DI 23022.860: Pelizaeus-Merzbacher Disease--Classic Form
Effective Dates: 11/15/2016 - Present TN 7 (08-12)
- DI 23022.860 Pelizaeus-Merzbacher Disease--Classic Form
- COMPASSIONATE ALLOWANCE INFORMATION
- PELIZAEUS-MERZBACHER DISEASE--CLASSIC FORM
- Classic PMD; Pelizaeus-Merzbacher Brain Sclerosis; Adult Pelizaeus-Merzbacher Disease; Classic Pelizaeus-Merzbacher Disease
- Pelizaeus-Merzbacher Disease (PMD) is a rare, neurodegenerative disorder, and is one of a group of genetic disorders called leukodystrophies affecting the white matter of the brain and spinal cord. There are two main types of PMD: Classic PMD and Connatal PMD (see Connatal PMD template). Pelizaeus-Merzbacher Disease-Classic Form (Classic PMD) is the most common type. Symptoms begin in the first year of life with diminished muscle tone, stridor, poor coordination, involuntary eye movements, and delayed motor development. Other features that may develop over time include difficulties with balance, uncontrolled movements, and spasticity. Epileptic seizures are rare but may occur. While children may learn to walk with the assistance of crutches or a walker, this ability is generally lost by late childhood/adolescence. However, some children with classic PMD never learn to walk. Feeding concerns are less common than in the more severe form of PMD (Connatal). Most children develop language but have some degree of intellectual disability.
DIAGNOSTIC TESTING, PHYSICAL FINDINGS, AND ICD-9-CM CODING
- Diagnostic testing: MRI demonstrates symmetric and widespread abnormality of the white matter of the cerebrum, brain stem, and cerebellum.
- Physical findings: Individuals with Classic PMD have infantile nystagmus, abnormal muscle tone and spasticity, ataxia, and chorioathetosis.
- ICD-9: 330.0
ONSET AND PROGRESSION
- Classic PMD progresses slowly and children generally survive to adulthood. Some children die before the age of 20, while others live much longer.

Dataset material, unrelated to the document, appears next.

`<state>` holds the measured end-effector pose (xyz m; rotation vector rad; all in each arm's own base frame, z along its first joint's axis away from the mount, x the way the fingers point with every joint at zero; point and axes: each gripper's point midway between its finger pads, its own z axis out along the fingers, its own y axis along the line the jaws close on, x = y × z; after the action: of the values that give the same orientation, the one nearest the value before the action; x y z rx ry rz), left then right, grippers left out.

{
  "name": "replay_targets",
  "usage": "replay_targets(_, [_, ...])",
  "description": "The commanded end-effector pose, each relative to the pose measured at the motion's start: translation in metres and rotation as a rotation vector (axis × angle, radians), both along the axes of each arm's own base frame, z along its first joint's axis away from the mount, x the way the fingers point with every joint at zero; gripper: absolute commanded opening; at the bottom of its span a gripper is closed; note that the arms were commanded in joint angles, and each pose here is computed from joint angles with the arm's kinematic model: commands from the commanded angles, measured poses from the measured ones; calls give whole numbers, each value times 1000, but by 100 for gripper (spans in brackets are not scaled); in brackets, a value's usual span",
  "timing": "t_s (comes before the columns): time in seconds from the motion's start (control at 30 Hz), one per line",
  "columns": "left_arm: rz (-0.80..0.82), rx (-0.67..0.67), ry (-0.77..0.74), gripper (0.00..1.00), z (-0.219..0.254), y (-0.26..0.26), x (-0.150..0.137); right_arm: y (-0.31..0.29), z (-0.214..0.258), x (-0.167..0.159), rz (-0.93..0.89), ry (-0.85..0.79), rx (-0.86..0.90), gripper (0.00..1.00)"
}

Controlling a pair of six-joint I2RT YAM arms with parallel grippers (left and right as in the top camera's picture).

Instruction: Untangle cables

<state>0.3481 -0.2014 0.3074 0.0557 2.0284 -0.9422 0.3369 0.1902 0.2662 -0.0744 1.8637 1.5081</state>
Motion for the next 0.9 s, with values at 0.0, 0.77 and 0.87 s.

- There is no cure for PMD, and treatment is supportive. Tracheostomy and/or feeding tubes may be necessary to avoid aspiration. Physical therapy, orthotics, and antispasticity medications may aid in motor development, and minimize joint contractures and kyphoscoliosis; orthopedic surgery is sometimes indicated. Developmental therapy and special education help to maximize cognitive achievement, and speech/language therapy aids in language development.
SUGGESTED PROGRAMMATIC ASSESSMENT* Suggested MER for evaluation:
- * Clinical history and examination that describes the diagnostic features of the impairment
- * MRI of the brain showing abnormal white matter (demyelination)
- * Progress reports of physical therapy, speech/language therapy
- * Reports of educational evaluations/academic progress
Suggested Listings for Evaluation: DETERMINATION
REMARKS Meets Listing
* Adjudicators may, at their discretion, use the Medical Evidence of Record or Listings suggested to evaluate the claim. However, the decision to allow or deny the claim rests with the adjudicator.